Our Olive Branch School (affectionately known as “the little round building” or “little O.B.”) was built in 1908 to replace an original two-story 1873 Olive Branch building. This “new” school was the designated Bethel Township High School, but also continued to serve the lower grades. A devastating fire largely destroyed the building, but by 1915 it had been rebuilt on the original foundation using the same floor plan. Eventually that building was outgrown, and in 1929 a newer high school was constructed nearby. After the New Carlisle and Bethel Township schools were consolidated into the New Carlisle- Bethel Local School District, construction on a new district high school was begun. In 1952, Tecumseh High School was completed and the 1929 building became Olive Branch Junior High. Classes for lower grades and later art were held in the 1915 “little round” Olive Branch School until the early 1970’s. It is currently being used as a district warehouse and storage center and is the only remaining “historic” building on the Tecumseh campus.
The Olive Branch High School was born from the necessity to replace the 1873 Olive Branch School building.

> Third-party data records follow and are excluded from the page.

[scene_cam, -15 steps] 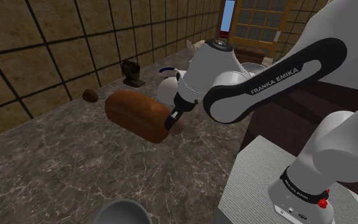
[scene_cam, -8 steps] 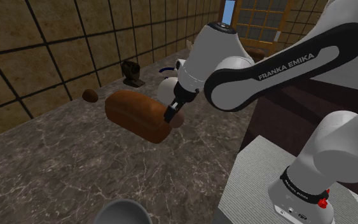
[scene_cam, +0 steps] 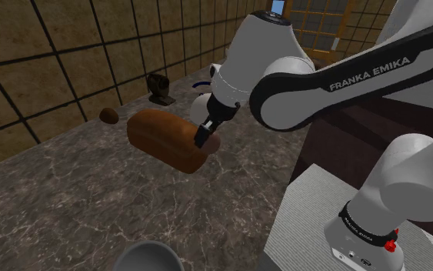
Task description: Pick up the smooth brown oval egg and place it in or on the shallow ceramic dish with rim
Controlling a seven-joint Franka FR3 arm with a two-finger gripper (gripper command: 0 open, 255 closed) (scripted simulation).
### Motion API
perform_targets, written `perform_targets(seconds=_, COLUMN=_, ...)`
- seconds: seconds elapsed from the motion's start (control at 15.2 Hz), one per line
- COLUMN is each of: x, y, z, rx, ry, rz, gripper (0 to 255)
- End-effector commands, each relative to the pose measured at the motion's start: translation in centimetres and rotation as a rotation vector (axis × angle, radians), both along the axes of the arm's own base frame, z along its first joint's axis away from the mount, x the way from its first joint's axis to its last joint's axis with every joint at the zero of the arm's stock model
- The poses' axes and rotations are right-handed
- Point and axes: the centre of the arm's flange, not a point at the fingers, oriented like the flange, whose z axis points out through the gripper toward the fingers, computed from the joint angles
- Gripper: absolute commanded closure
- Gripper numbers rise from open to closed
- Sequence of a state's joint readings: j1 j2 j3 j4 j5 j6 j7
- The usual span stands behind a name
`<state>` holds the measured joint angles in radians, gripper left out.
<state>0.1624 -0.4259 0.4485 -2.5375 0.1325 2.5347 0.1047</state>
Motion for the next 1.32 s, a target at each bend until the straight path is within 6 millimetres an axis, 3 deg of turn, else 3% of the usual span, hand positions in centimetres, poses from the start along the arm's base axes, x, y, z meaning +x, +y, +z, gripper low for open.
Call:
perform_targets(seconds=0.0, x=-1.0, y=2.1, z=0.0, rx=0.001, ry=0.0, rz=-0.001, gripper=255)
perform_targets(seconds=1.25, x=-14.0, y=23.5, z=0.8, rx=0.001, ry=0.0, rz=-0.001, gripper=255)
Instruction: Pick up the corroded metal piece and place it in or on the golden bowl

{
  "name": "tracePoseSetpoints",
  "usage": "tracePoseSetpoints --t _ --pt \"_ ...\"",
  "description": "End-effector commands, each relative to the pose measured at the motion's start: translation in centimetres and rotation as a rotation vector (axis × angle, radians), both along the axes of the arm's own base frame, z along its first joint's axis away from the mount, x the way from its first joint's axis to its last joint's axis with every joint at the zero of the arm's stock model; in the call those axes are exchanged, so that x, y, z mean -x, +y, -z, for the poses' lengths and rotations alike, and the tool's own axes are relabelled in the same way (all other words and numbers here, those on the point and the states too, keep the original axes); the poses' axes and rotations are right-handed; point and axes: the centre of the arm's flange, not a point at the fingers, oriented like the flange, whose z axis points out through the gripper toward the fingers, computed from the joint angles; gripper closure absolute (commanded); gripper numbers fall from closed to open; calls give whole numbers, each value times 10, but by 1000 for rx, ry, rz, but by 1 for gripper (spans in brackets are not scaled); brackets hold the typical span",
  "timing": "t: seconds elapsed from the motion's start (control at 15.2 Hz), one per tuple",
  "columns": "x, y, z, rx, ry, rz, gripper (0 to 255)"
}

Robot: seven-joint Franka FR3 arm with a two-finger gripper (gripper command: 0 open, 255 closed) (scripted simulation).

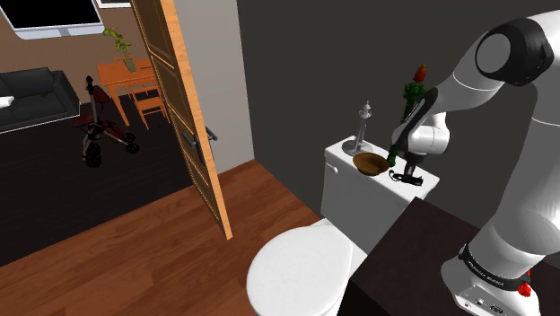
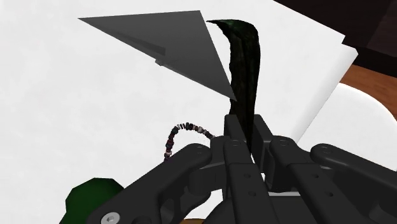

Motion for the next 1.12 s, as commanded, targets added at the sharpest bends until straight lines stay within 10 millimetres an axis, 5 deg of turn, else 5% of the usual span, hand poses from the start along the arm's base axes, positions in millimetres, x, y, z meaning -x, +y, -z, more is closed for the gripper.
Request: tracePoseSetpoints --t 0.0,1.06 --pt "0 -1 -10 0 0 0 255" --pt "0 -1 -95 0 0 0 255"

By 1900, the building was overcrowded with nearly 100 students, worn and in need of much repair. Although some of the State Inspector’s mandated repairs were made that year, the township Board of Education began discussion of constructing a new school building. It took six years before a majority of the Board was in agreement to replace the old building and in May they voted to begin construction in 1907. In late 1906, architect, Charles Insco Williams presented preliminary plans for a new school to the Board.
However, in March, 1907, as contracts were to be let in preparation for the new school, J.B. Trumbo, the lone dissenter on the School Board, led an opposition movement and took legal action that delayed construction for months. At his instigation, a restraining order was placed against the Bethel Township School Board on March 22, 1907, preventing them from letting demolition contracts. His position was that the 1873 school could be repaired and enlarged and that the Board did not have sufficient funds for the new construction.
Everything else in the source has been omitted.